● ACTION ITEM
Would you please return the lines of the material that contain the word "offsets"?

● DATA FOR PROCESSING
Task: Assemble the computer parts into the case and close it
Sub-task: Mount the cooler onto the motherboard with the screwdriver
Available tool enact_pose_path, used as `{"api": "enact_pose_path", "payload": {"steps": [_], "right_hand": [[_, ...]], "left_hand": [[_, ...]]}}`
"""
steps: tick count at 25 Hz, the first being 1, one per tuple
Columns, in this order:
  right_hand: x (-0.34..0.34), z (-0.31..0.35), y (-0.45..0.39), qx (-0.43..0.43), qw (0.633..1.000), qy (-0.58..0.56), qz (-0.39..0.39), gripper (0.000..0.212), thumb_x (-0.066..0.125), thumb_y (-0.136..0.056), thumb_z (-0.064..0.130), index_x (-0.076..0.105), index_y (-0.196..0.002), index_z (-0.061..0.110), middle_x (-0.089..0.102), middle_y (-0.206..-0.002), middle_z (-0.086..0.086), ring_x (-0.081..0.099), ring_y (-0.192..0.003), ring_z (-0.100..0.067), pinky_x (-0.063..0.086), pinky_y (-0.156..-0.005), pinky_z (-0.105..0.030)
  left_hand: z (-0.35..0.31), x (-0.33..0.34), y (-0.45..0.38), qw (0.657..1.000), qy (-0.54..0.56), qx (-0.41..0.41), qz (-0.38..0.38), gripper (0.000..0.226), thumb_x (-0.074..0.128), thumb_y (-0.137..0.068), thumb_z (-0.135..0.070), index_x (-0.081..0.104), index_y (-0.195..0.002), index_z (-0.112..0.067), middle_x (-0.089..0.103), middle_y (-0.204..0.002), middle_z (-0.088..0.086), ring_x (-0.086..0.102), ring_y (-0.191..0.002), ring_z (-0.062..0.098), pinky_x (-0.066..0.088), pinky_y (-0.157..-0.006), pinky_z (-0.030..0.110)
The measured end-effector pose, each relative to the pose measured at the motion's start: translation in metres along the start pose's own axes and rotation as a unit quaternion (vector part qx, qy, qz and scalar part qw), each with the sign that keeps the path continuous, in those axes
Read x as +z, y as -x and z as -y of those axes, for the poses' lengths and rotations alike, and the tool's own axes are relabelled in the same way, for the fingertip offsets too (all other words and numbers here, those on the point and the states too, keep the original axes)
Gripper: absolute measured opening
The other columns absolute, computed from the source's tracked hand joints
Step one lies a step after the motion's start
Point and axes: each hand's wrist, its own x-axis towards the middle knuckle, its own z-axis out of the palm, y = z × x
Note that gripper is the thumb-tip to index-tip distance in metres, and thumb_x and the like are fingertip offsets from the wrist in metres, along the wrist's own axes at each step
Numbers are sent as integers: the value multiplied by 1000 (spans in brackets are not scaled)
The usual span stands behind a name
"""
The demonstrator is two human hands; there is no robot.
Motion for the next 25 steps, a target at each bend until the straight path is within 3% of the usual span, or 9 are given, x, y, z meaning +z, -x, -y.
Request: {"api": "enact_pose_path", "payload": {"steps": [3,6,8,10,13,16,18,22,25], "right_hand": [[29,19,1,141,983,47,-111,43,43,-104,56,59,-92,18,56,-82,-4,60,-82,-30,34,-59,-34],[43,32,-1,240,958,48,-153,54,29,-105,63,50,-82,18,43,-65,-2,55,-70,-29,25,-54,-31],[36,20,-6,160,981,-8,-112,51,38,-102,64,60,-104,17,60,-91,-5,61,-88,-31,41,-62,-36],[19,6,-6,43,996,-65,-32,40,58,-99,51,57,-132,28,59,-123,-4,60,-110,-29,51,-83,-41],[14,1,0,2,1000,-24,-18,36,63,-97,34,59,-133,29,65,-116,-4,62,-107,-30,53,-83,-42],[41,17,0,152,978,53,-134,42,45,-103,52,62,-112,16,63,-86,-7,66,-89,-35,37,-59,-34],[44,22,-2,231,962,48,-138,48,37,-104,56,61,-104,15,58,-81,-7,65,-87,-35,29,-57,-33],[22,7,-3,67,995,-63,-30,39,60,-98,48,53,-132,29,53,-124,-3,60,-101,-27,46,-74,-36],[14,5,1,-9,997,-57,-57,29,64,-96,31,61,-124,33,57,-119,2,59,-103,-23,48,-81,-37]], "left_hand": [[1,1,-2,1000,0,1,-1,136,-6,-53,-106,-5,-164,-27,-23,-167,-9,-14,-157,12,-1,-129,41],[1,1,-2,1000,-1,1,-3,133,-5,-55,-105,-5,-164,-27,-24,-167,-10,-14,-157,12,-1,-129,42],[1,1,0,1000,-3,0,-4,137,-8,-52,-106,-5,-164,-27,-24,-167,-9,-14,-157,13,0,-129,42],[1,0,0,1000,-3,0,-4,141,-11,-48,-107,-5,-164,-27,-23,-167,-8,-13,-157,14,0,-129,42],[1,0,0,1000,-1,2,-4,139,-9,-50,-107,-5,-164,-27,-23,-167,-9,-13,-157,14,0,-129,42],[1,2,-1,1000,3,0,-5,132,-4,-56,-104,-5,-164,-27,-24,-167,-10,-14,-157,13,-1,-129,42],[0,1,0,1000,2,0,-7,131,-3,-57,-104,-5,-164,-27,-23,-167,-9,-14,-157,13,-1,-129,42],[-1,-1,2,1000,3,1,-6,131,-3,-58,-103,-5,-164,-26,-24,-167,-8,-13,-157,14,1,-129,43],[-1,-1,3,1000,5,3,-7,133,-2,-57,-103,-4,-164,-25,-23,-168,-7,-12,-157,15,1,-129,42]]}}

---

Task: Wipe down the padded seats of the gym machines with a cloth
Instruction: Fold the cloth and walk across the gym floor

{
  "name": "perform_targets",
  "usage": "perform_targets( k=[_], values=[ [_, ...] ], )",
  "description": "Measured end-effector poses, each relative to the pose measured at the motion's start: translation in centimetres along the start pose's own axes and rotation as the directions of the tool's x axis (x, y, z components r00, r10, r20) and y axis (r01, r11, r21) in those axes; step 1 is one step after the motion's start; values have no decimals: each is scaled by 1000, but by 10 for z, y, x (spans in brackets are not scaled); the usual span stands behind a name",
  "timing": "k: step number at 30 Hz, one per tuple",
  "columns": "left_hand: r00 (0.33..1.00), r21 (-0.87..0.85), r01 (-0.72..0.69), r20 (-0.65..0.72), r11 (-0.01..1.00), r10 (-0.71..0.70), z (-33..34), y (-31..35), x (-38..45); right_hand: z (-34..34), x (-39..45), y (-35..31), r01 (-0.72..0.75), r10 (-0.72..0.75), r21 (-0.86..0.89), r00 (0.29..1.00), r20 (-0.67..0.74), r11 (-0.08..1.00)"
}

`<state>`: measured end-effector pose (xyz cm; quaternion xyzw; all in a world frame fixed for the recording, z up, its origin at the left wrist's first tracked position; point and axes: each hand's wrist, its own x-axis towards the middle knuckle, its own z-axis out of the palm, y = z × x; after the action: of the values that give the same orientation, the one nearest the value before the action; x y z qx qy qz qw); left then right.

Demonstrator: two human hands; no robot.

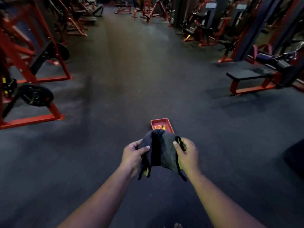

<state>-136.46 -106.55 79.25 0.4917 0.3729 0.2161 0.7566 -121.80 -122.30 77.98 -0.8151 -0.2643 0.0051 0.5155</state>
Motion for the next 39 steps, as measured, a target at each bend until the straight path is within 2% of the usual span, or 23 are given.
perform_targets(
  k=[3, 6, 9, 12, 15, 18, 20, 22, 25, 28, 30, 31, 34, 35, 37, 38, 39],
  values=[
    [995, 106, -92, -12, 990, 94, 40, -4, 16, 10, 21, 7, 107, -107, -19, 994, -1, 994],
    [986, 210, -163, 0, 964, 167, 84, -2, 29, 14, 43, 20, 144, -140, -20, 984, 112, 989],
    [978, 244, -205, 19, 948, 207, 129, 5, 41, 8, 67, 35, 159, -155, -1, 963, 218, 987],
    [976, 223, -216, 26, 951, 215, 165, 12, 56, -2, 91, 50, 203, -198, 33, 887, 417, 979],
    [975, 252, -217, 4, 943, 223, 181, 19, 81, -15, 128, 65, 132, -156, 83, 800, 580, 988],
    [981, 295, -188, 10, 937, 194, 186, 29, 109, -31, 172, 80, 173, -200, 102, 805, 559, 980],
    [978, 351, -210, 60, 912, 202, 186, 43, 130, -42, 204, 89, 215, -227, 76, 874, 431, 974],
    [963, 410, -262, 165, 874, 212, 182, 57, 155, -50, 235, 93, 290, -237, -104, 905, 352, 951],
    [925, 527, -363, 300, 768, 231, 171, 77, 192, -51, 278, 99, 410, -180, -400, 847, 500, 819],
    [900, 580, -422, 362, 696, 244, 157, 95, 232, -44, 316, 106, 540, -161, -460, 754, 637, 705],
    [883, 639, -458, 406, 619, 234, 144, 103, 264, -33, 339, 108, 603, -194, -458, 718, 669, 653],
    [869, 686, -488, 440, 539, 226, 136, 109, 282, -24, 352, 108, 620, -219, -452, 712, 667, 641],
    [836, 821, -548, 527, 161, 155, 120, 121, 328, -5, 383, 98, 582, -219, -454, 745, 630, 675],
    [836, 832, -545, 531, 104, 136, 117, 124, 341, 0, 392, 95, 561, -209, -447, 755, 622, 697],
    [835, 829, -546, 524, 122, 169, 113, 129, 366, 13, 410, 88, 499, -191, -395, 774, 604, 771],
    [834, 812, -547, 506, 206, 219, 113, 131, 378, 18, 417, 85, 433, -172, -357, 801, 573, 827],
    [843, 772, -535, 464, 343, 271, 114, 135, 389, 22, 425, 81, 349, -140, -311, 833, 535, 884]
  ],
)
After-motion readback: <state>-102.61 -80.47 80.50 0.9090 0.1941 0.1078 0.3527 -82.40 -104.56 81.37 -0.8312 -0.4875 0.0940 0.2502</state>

● RESULT
Read x as +z, y as -x and z as -y of those axes, for the poses' lengths and rotations alike, and the tool's own axes are relabelled in the same way, for the fingertip offsets too (all other words and numbers here, those on the point and the states too, keep the original axes)
Note that gripper is the thumb-tip to index-tip distance in metres, and thumb_x and the like are fingertip offsets from the wrist in metres, along the wrist's own axes at each step

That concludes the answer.